Your task: Up to and including the line that contains "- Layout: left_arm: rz", repeat the entries below exactly from the first line on. Do not carry over any pictures.

[Saved data entries]
-=-=-
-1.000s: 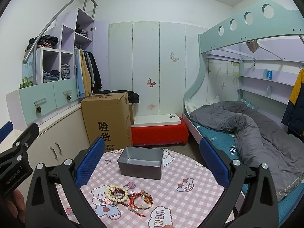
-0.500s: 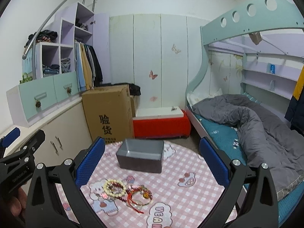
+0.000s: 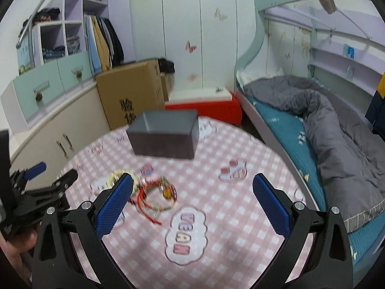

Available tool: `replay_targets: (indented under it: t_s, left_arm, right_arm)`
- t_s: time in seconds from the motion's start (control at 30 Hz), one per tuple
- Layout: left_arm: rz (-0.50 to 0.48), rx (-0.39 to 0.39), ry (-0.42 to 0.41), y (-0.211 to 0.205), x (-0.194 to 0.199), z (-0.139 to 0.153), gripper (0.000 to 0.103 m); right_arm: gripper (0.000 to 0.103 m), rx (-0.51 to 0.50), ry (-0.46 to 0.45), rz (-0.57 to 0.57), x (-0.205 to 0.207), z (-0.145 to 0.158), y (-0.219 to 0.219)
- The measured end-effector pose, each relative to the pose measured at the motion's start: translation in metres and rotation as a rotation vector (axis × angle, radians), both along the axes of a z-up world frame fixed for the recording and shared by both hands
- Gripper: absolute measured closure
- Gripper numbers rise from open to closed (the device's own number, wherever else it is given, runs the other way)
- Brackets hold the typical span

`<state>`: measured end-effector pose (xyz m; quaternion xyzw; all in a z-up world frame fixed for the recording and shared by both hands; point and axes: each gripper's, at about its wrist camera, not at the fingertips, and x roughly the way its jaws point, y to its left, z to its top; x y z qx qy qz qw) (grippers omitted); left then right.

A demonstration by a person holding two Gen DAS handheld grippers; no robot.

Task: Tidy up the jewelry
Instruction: 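Grasp the pale green bead bracelet with the left tool while the right tool grasps the red-string charm bracelet, then carry both bracelets into the grey metal box and open both tools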

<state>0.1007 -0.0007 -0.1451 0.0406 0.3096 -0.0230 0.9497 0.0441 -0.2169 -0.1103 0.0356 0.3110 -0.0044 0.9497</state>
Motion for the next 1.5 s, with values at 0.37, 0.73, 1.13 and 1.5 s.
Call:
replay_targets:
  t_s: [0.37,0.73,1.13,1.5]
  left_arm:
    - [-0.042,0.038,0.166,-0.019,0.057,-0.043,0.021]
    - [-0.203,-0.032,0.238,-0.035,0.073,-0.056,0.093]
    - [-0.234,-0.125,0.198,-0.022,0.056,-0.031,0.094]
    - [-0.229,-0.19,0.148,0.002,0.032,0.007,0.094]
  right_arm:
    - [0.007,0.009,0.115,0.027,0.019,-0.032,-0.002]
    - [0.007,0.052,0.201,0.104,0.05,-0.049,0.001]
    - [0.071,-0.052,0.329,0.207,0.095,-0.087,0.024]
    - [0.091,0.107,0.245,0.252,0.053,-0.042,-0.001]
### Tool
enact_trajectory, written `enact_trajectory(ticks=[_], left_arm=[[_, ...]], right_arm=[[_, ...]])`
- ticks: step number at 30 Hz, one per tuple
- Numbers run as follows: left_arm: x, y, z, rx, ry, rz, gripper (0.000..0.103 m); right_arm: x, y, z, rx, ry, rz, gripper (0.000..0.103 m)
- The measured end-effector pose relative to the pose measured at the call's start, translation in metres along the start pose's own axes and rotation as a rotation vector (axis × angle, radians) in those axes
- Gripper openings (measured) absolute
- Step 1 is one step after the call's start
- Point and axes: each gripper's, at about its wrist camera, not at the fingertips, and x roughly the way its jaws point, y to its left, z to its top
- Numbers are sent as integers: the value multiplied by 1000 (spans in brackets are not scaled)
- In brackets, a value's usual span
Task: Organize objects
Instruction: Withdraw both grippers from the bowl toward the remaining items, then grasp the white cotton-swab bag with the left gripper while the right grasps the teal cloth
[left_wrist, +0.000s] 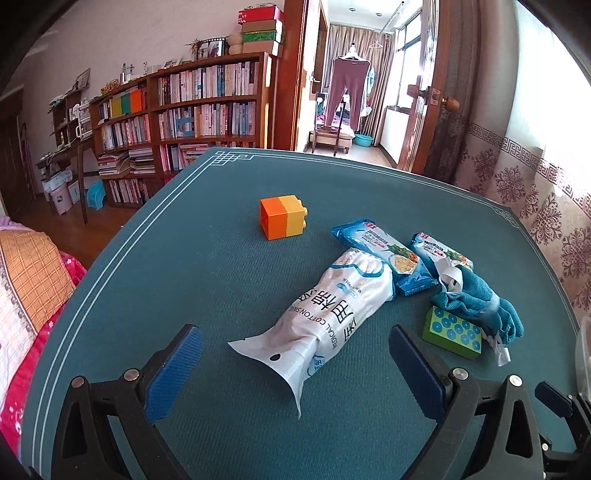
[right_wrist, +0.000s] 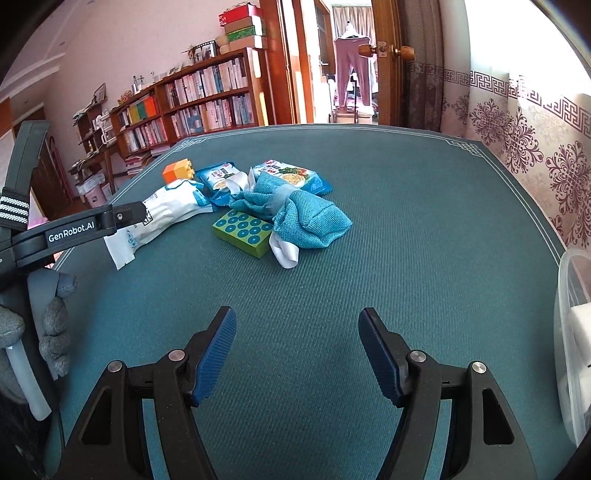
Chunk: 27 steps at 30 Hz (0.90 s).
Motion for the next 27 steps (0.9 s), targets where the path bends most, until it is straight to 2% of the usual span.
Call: enact_trajectory(ticks=[10, 19, 24, 27], left_arm=[[16, 3, 1, -14, 53, 8, 103], [33, -25, 13, 132, 32, 77, 103], [49, -39, 17, 165, 50, 62, 102], [55, -44, 15, 194, 74, 50, 89]], right_arm=[[4, -2, 0, 19, 8, 25, 70], [2, -11, -2, 67, 3, 56, 70], [3, -14, -3, 80, 4, 67, 70], [4, -14, -3, 83, 9, 69, 70]])
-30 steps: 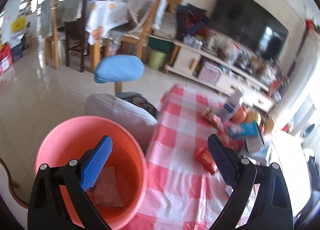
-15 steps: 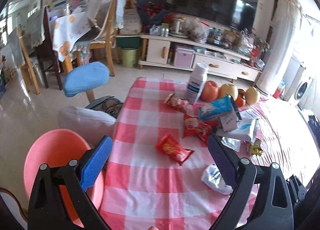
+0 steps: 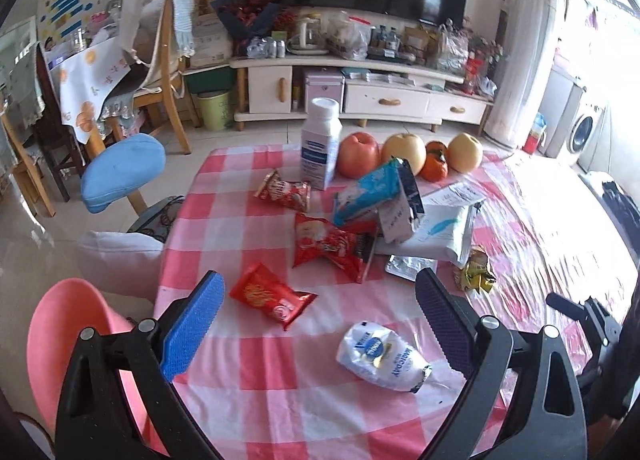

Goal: Collect trash
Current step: 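Move both tools back over the table toward the remaining wrappers, then grasp the red snack wrapper with the left tool, then lift the red wrapper with the left tool while the right tool grasps the yellow-green snack bag, then carry the red wrapper and yellow-green bag over the pink bucket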

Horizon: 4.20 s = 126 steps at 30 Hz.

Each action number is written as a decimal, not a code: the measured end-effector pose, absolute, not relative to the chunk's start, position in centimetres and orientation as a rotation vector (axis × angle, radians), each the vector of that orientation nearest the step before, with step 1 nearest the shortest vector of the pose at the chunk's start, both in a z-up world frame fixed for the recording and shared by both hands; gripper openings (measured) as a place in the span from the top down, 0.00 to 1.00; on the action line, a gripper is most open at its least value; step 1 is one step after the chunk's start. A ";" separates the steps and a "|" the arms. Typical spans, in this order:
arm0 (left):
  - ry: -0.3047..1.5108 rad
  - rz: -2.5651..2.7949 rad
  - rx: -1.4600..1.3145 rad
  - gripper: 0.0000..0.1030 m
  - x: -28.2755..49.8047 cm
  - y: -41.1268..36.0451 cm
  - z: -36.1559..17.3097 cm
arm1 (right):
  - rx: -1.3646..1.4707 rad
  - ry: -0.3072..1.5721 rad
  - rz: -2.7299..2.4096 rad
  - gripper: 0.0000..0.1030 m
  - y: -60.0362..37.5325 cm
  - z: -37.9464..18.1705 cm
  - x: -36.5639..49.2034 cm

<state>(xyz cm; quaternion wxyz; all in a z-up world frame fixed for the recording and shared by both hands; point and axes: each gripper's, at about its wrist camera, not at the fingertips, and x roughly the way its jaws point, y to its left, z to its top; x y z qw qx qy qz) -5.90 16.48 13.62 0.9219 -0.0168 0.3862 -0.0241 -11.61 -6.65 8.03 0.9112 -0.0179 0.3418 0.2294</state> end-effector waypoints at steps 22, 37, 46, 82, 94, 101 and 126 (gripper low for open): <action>0.886 -0.102 0.153 0.09 1.8 6.6 11.0 | 0.173 0.878 0.458 0.04 -10.4 5.3 -4.5; 0.999 -0.150 -0.245 0.18 3.1 6.3 8.9 | 0.020 0.918 0.531 0.04 -9.1 3.9 -1.0; 0.984 -0.066 -0.251 0.17 2.8 10.2 10.5 | -0.050 0.937 0.568 0.04 -8.5 2.4 1.3; 1.206 0.250 -0.199 0.56 6.3 16.8 1.3 | -0.034 0.942 0.584 0.17 -8.2 2.2 2.6; 1.200 0.143 -0.206 0.59 5.3 15.7 2.2 | -0.024 0.926 0.555 0.50 -9.3 2.3 2.9; 1.166 0.092 -0.227 0.59 4.0 15.6 3.6 | -0.039 0.904 0.551 0.57 -9.3 2.3 2.4; 1.046 -0.040 -0.256 0.59 -1.0 17.0 8.2 | 0.096 0.777 0.360 0.63 -12.3 5.8 -2.9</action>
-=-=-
Solved problem:
-1.000s: 
-0.500s: 
+0.000s: 

Available tool: `replay_targets: (indented under it: t_s, left_arm, right_arm)`
- t_s: time in seconds from the motion's start (control at 30 Hz), one per tuple
- Layout: left_arm: rz (-0.50 to 0.48), rx (-0.39 to 0.39), ry (-0.42 to 0.41), y (-0.211 to 0.205), x (-0.194 to 0.199), z (-0.139 to 0.153), gripper (0.000 to 0.103 m); right_arm: gripper (0.000 to 0.103 m), rx (-0.51 to 0.50), ry (-0.46 to 0.45), rz (-0.57 to 0.57), x (-0.205 to 0.207), z (-0.145 to 0.158), y (-0.219 to 0.219)

No more output is required.